━━━━━ DATA FOR THE TASK ━━━━━

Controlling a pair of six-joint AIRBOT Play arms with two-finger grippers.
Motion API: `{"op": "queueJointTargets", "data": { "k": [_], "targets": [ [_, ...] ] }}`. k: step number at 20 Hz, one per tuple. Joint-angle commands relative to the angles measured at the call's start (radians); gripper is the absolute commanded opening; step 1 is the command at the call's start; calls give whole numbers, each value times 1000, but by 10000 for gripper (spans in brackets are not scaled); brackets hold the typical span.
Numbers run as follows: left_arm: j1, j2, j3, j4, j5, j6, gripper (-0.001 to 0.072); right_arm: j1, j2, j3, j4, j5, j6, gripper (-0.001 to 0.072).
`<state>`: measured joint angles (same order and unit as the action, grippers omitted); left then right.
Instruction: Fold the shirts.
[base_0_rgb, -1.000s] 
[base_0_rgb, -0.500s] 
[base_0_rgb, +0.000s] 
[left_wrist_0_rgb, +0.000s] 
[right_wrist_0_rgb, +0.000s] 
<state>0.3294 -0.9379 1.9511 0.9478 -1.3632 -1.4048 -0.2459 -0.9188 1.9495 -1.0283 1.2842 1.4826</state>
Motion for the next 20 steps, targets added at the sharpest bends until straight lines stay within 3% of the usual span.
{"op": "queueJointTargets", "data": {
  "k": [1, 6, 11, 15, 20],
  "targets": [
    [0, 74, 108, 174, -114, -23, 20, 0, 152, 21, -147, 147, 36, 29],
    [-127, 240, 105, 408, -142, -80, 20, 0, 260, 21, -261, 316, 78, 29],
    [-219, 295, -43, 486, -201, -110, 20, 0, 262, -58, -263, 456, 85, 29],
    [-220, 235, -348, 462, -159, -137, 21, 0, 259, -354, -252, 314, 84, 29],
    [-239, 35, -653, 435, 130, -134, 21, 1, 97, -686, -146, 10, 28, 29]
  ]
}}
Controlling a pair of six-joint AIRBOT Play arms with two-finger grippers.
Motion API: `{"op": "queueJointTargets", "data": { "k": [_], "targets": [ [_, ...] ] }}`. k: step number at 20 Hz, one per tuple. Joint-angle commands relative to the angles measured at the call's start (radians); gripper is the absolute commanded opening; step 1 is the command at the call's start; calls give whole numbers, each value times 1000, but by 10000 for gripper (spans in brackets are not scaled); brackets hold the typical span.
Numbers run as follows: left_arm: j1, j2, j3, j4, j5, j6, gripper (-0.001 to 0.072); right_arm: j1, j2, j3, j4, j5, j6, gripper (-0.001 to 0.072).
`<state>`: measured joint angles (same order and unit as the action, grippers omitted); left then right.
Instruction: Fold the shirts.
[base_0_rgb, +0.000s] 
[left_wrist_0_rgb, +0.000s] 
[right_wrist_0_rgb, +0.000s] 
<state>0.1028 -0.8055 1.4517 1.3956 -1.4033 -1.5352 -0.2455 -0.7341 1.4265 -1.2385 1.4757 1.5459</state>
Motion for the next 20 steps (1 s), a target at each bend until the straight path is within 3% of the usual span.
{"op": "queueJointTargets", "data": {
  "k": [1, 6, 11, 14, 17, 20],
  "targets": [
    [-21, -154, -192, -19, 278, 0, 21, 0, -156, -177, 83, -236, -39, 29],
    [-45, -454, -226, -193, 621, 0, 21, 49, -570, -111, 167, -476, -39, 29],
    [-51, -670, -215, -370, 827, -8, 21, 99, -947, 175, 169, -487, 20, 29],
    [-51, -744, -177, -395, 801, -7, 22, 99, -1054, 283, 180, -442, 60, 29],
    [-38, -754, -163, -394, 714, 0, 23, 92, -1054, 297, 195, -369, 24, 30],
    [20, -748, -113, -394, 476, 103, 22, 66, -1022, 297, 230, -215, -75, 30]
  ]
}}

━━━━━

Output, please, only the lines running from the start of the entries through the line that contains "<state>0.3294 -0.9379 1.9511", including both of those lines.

Controlling a pair of six-joint AIRBOT Play arms with two-finger grippers.
Motion API: `{"op": "queueJointTargets", "data": { "k": [_], "targets": [ [_, ...] ] }}`. k: step number at 20 Hz, one per tuple. Joint-angle commands relative to the angles measured at the call's start (radians); gripper is the absolute commanded opening; step 1 is the command at the call's start; calls give whole numbers, each value times 1000, but by 10000 for gripper (spans in brackets are not scaled); brackets hold the typical span.
Numbers run as follows: left_arm: j1, j2, j3, j4, j5, j6, gripper (-0.001 to 0.072); right_arm: j1, j2, j3, j4, j5, j6, gripper (-0.001 to 0.072).
`<state>`: measured joint angles (same order and unit as the action, grippers omitted); left then right.
Instruction: Fold the shirts.
[base_0_rgb, -1.000s] 
[base_0_rgb, -0.500s] 
[base_0_rgb, +0.000s] 
[left_wrist_0_rgb, +0.000s] 
[right_wrist_0_rgb, +0.000s] 
<state>0.3294 -0.9379 1.9511 0.9478 -1.3632 -1.4048 -0.2459 -0.9188 1.9495 -1.0283 1.2842 1.4826</state>

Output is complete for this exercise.